The report suggests several potential negotiating outcomes (for more information see the report):

  • Fund cost-effective mitigation in agriculture and research on promising technologies and management systems
  • Fund low-cost systems for monitoring agricultural mitigation
  • Allow innovative payment mechanisms and support for novel institutions for agricultural mitigation
  • Allow funding mechanisms that recognize the connection between pro-poor development policies for sustainable growth and sound climate change policies
  • Allow funding mechanisms that recognize and support synergies between adaptation and mitigation
  • Provide funds for agricultural science and technology
  • Provide funds for infrastructure and institutional innovations
  • Provide funds for data collection on the local context of agriculture

A report from Copenhagen

Climate change blues: how scientists cope a report from the recent Research Congress on Climate Change in Copenhagen:

Being a climate scientist these days is not for the faint of heart, as arguably no other area of research yields a sharper contrast between “eureka!” moments, and the sometimes terrifying implications of those discoveries for the future of the planet.

“Science is exciting when you make such findings,” said Konrad Steffen, who heads the Cooperative Institute for Research in Environmental Sciences (CIRES) in Boulder, Colorado.

“But if you stop and look at the implications of what is coming down the road for humanity, it is rather scary. I have kids in college — what do they have to look forward to in 50 years?”
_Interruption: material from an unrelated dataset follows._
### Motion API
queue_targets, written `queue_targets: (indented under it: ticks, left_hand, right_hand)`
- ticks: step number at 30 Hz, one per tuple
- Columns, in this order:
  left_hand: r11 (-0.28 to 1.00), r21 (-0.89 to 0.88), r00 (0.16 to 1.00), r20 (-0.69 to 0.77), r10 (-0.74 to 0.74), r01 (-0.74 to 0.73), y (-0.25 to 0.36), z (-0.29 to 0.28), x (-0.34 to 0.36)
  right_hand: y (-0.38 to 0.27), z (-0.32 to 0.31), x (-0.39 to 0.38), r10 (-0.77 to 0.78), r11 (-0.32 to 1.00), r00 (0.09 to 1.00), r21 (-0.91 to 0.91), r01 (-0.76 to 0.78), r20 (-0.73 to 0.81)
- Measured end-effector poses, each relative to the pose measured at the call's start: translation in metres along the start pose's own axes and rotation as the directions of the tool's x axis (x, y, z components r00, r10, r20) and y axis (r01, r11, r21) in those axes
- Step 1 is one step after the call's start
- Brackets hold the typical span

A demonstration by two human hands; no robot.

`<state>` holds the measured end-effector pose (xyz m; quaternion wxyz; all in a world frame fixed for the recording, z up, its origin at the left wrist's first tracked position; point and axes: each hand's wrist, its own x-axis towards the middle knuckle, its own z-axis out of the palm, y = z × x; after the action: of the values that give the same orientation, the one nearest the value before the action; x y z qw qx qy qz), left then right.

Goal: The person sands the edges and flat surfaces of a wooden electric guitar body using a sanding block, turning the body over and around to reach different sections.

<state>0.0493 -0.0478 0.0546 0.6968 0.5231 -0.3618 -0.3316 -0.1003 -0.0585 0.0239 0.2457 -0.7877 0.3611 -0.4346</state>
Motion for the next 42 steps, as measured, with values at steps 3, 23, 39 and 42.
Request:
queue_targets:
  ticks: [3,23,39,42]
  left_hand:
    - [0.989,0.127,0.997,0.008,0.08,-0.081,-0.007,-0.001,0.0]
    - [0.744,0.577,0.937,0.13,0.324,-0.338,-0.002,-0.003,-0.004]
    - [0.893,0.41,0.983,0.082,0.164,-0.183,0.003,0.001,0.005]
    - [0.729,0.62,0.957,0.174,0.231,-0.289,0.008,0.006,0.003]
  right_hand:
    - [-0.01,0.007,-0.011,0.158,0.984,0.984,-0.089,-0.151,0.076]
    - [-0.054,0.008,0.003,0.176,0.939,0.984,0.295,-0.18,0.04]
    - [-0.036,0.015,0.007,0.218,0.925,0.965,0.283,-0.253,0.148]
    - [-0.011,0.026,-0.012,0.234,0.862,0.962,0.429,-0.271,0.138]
And that’s not the worst of it, said top researchers gathered here last week for a climate change conference which heard, among other bits of bad news, that global sea levels are set to rise at least twice as fast over the next century as previously thought, putting hundreds of millions of people at risk.
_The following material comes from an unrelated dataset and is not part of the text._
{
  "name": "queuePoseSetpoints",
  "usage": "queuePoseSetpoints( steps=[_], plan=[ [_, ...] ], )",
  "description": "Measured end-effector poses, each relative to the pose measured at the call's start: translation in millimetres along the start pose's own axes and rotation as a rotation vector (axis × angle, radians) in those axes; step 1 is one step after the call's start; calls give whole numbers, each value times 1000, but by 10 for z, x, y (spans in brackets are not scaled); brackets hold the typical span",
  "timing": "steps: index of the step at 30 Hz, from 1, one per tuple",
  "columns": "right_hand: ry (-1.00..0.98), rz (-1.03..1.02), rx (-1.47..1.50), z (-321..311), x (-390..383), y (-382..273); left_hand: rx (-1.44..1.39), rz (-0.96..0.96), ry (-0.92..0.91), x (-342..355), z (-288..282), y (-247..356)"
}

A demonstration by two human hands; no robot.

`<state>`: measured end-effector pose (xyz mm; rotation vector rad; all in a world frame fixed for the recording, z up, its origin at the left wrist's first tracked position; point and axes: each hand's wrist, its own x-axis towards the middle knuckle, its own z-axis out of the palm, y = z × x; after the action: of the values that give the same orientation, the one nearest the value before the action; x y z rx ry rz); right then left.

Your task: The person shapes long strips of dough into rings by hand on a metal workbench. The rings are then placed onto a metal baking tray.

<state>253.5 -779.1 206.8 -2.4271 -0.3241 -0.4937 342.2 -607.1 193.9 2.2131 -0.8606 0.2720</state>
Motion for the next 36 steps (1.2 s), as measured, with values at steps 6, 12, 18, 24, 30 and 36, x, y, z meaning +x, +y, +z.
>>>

What haunts scientists most, many said, is the feeling that — despite an overwhelming consensus on the science — they are not able to convey to a wider public just how close Earth is to climate catastrophe.

That audience includes world leaders who have pledged to craft, by year’s end, a global climate treaty to slash the world’s output of dangerous greenhouse gases.

It’s as if scientists know a bomb will go off, but can’t find the right words to warn the people who might be able to defuse it.